* [Working data]
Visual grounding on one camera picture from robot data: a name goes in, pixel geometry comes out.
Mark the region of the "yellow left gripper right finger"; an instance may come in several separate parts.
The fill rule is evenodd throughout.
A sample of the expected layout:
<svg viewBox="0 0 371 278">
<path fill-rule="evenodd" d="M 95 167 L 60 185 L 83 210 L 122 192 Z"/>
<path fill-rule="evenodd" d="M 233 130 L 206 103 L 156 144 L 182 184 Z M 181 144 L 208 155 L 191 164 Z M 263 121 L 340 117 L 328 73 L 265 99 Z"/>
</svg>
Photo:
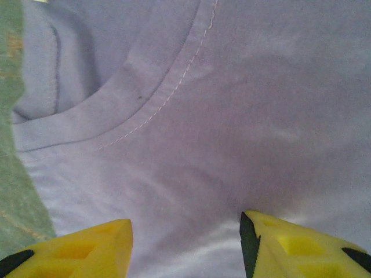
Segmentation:
<svg viewBox="0 0 371 278">
<path fill-rule="evenodd" d="M 371 278 L 356 244 L 256 211 L 241 213 L 246 278 Z"/>
</svg>

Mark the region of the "purple t-shirt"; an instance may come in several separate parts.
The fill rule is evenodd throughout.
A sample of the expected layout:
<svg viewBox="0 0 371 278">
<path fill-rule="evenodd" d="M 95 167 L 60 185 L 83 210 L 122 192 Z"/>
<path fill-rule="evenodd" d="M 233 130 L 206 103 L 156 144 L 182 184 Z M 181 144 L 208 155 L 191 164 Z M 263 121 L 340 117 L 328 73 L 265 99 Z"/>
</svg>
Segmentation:
<svg viewBox="0 0 371 278">
<path fill-rule="evenodd" d="M 371 0 L 22 0 L 17 152 L 130 278 L 241 278 L 247 209 L 371 251 Z"/>
</svg>

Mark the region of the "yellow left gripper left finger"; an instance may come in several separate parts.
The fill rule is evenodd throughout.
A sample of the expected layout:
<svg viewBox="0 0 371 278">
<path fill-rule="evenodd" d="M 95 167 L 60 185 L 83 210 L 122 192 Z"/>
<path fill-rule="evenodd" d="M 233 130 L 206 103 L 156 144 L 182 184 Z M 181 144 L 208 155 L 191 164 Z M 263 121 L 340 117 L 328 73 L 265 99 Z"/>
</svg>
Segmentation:
<svg viewBox="0 0 371 278">
<path fill-rule="evenodd" d="M 8 255 L 0 278 L 126 278 L 132 248 L 131 221 L 110 221 Z"/>
</svg>

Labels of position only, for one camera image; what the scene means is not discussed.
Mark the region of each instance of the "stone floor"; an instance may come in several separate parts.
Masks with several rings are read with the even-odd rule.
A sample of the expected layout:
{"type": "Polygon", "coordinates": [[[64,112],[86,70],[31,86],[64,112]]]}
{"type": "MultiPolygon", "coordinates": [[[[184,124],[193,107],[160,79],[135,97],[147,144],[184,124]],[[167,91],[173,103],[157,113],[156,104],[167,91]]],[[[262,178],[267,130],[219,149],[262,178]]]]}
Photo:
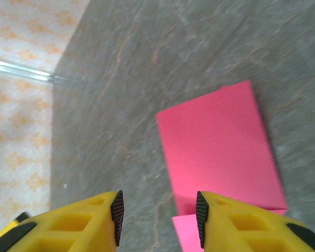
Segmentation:
{"type": "Polygon", "coordinates": [[[245,79],[315,231],[315,0],[91,0],[56,73],[51,207],[124,190],[119,251],[181,251],[155,114],[245,79]]]}

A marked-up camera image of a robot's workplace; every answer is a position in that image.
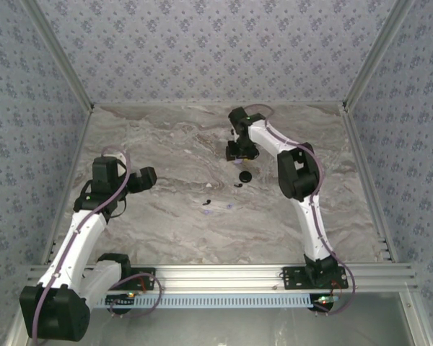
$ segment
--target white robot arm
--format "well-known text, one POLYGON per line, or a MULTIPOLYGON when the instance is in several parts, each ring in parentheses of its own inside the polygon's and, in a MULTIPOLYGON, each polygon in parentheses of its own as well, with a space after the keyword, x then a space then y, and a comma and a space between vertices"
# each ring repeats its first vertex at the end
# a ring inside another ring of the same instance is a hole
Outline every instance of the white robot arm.
POLYGON ((58 254, 38 284, 25 286, 19 296, 27 334, 34 339, 79 341, 87 331, 91 310, 132 273, 124 254, 104 254, 93 270, 85 275, 84 270, 99 235, 116 217, 118 202, 126 207, 127 194, 154 186, 155 171, 146 167, 140 169, 140 176, 131 173, 127 179, 125 162, 112 156, 97 157, 92 170, 93 179, 75 201, 71 226, 58 254))
POLYGON ((348 287, 344 269, 338 266, 336 259, 331 255, 332 246, 325 234, 319 196, 313 195, 319 184, 319 167, 314 158, 301 149, 306 148, 313 153, 312 146, 308 143, 292 145, 294 142, 276 129, 266 127, 264 116, 249 116, 242 107, 231 111, 228 118, 235 139, 228 142, 227 161, 256 159, 259 155, 256 146, 263 147, 276 158, 279 187, 284 196, 291 200, 297 212, 303 233, 306 267, 294 268, 292 272, 299 270, 304 273, 306 279, 301 278, 302 275, 296 275, 293 280, 284 281, 286 288, 292 282, 299 288, 305 288, 308 284, 311 288, 324 288, 330 285, 331 281, 339 281, 343 287, 348 287))
MULTIPOLYGON (((256 143, 264 148, 275 158, 277 158, 277 156, 284 151, 288 152, 297 148, 295 146, 284 144, 285 142, 281 142, 280 140, 273 137, 266 129, 264 120, 255 121, 251 126, 249 126, 248 135, 253 143, 256 143)), ((311 260, 315 261, 323 260, 331 254, 324 247, 322 241, 318 238, 314 218, 312 217, 312 208, 316 208, 316 216, 319 221, 318 223, 321 233, 324 234, 326 243, 330 249, 332 249, 332 246, 329 244, 327 237, 325 236, 323 219, 321 217, 319 208, 319 196, 314 196, 313 200, 314 205, 311 205, 309 196, 305 196, 303 201, 292 198, 291 202, 294 205, 295 211, 297 212, 300 228, 302 229, 305 255, 311 260)))

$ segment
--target small black object
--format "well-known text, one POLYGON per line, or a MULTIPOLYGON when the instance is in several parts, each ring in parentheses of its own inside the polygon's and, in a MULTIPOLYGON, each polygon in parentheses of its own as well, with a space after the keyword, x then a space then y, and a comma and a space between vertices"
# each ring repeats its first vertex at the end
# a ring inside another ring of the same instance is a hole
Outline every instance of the small black object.
POLYGON ((252 174, 249 171, 243 171, 239 174, 239 180, 241 182, 250 182, 252 180, 252 174))

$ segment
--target patterned wallpaper
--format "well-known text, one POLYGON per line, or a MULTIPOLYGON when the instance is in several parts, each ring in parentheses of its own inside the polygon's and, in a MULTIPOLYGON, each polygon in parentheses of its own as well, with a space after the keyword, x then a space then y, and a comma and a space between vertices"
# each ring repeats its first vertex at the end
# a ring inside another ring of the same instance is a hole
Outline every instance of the patterned wallpaper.
POLYGON ((433 318, 433 0, 416 0, 353 111, 401 261, 433 318))
POLYGON ((84 112, 18 0, 0 0, 0 345, 43 254, 84 112))
POLYGON ((394 0, 38 0, 92 102, 343 99, 394 0))

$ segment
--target marble surface
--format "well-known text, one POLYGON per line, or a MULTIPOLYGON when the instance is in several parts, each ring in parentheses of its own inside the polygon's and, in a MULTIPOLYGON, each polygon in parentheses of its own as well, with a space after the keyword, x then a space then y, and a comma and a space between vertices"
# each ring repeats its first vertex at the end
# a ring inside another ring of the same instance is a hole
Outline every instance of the marble surface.
MULTIPOLYGON (((70 225, 74 200, 91 177, 92 160, 115 144, 129 151, 137 169, 154 167, 158 180, 151 190, 128 196, 126 212, 110 221, 90 262, 104 252, 126 253, 134 264, 303 262, 302 233, 279 189, 275 159, 261 149, 255 161, 226 162, 227 116, 234 107, 96 107, 58 243, 70 225), (238 188, 234 184, 242 170, 253 180, 238 188)), ((378 235, 337 106, 275 110, 272 124, 290 138, 309 141, 323 161, 320 204, 336 253, 349 262, 380 260, 378 235)))

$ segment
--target pink cable
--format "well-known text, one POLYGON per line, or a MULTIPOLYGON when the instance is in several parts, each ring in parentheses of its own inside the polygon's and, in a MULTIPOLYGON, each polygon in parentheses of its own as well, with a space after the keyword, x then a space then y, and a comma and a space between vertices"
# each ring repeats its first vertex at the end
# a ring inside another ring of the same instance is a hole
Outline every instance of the pink cable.
POLYGON ((117 146, 106 146, 101 153, 101 156, 104 156, 105 152, 110 150, 110 149, 114 149, 118 152, 120 152, 123 157, 126 160, 126 175, 125 175, 125 179, 123 180, 121 186, 117 189, 117 191, 114 192, 114 194, 109 197, 105 202, 103 202, 102 204, 100 204, 99 206, 97 206, 94 210, 92 210, 90 213, 87 214, 87 216, 85 216, 82 221, 80 221, 79 225, 76 227, 76 231, 72 234, 69 242, 67 243, 66 248, 63 251, 63 254, 61 255, 61 258, 58 261, 58 264, 56 265, 55 271, 53 273, 53 277, 50 279, 50 281, 48 282, 47 286, 45 287, 45 289, 42 292, 42 296, 40 297, 38 303, 37 303, 37 307, 35 308, 35 313, 34 313, 34 319, 32 321, 32 340, 35 344, 35 346, 39 346, 38 344, 38 318, 40 316, 40 312, 42 310, 42 306, 43 306, 43 302, 45 301, 46 296, 48 295, 48 292, 50 291, 50 288, 52 286, 52 284, 54 284, 54 282, 56 281, 56 276, 57 274, 60 273, 61 268, 63 266, 64 260, 67 257, 67 254, 69 253, 69 250, 71 249, 72 244, 74 243, 75 238, 77 237, 77 232, 80 231, 80 229, 83 227, 83 225, 94 215, 96 214, 98 211, 102 210, 106 205, 108 205, 109 203, 111 203, 113 200, 115 200, 115 198, 123 191, 123 189, 125 188, 125 186, 127 185, 128 182, 128 178, 130 177, 130 172, 131 172, 131 162, 130 162, 130 156, 122 149, 122 148, 118 148, 117 146))
POLYGON ((319 183, 318 183, 318 186, 316 187, 316 189, 313 191, 313 193, 310 196, 310 204, 312 206, 312 208, 311 208, 311 210, 312 210, 312 217, 313 217, 314 222, 315 222, 316 231, 318 233, 318 236, 319 236, 319 239, 320 239, 321 243, 323 243, 323 246, 325 247, 325 249, 327 250, 327 252, 329 254, 331 254, 332 258, 334 258, 335 261, 337 261, 340 265, 343 266, 343 268, 345 268, 345 270, 349 273, 349 276, 350 276, 351 282, 352 282, 351 298, 341 308, 339 308, 339 309, 337 309, 337 310, 335 310, 333 312, 328 312, 329 315, 339 314, 342 311, 346 310, 351 305, 351 303, 353 302, 353 300, 355 298, 355 293, 356 293, 356 281, 355 281, 354 275, 351 272, 351 270, 349 269, 349 267, 347 265, 345 265, 345 263, 341 259, 339 259, 337 257, 337 255, 335 254, 335 252, 332 251, 332 249, 327 245, 327 243, 325 242, 325 240, 323 238, 323 234, 320 231, 319 220, 318 220, 318 216, 316 215, 316 208, 315 208, 315 203, 314 203, 313 198, 319 193, 320 188, 323 186, 324 178, 325 178, 324 167, 323 167, 321 161, 319 160, 319 158, 316 155, 314 155, 314 153, 311 150, 309 150, 309 148, 307 148, 307 147, 305 147, 305 146, 303 146, 301 144, 298 144, 298 142, 292 141, 291 139, 289 139, 289 138, 287 138, 285 136, 279 136, 276 132, 274 132, 271 129, 271 124, 268 121, 268 119, 274 114, 274 109, 272 107, 270 107, 268 105, 261 104, 261 103, 256 103, 256 104, 253 104, 253 105, 248 105, 247 107, 244 108, 244 110, 246 110, 248 108, 252 108, 252 107, 265 107, 265 108, 267 108, 270 111, 270 114, 266 116, 266 119, 265 119, 265 128, 269 132, 269 134, 272 135, 278 141, 282 141, 282 142, 284 142, 287 145, 296 146, 297 148, 302 149, 303 151, 305 151, 306 153, 308 153, 315 160, 315 163, 318 166, 318 169, 319 169, 319 183))

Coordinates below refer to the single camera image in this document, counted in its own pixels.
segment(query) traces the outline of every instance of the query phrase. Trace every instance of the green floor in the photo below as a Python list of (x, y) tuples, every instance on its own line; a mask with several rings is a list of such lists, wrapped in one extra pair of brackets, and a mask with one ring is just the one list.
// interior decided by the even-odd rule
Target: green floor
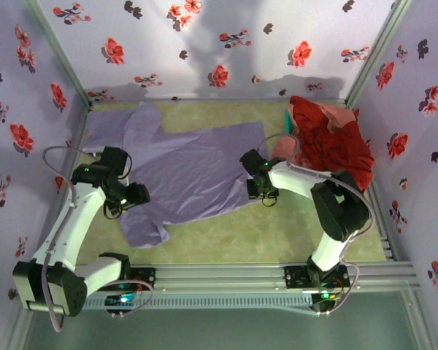
[[(266, 135), (284, 130), (286, 102), (163, 102), (162, 123), (168, 133), (261, 121)], [(95, 111), (133, 108), (136, 104), (97, 105)], [(269, 140), (271, 150), (277, 139)], [(103, 252), (127, 254), (131, 264), (304, 263), (319, 243), (322, 229), (313, 202), (282, 191), (276, 206), (253, 204), (211, 219), (168, 225), (172, 239), (152, 249), (131, 249), (117, 220), (94, 217), (78, 264)], [(378, 230), (358, 239), (349, 261), (383, 261)]]

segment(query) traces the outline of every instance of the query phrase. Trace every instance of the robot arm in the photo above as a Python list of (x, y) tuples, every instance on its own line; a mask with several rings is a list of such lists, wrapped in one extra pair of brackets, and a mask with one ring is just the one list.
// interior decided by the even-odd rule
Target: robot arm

* [What the task asks] Look through the entries above; copy each line where the string "tuples" appears.

* [Reply to the exercise]
segment(query) traces the outline of every instance of the query phrase. Trace every instance of the green floor in the photo below as a Python list of (x, y) tuples, every instance on its own line; a mask with several rings is a list of such lists, wrapped in one extra pair of brackets, and a mask with one ring is just the one list.
segment(query) traces the outline of every instance of the query phrase. Trace every instance of the robot arm in the photo above as a Python list of (x, y) tuples, every instance on its own line; a mask with several rings is a list of such lists, wrapped in one extra pair of brackets, and a mask with one ring is just the one list.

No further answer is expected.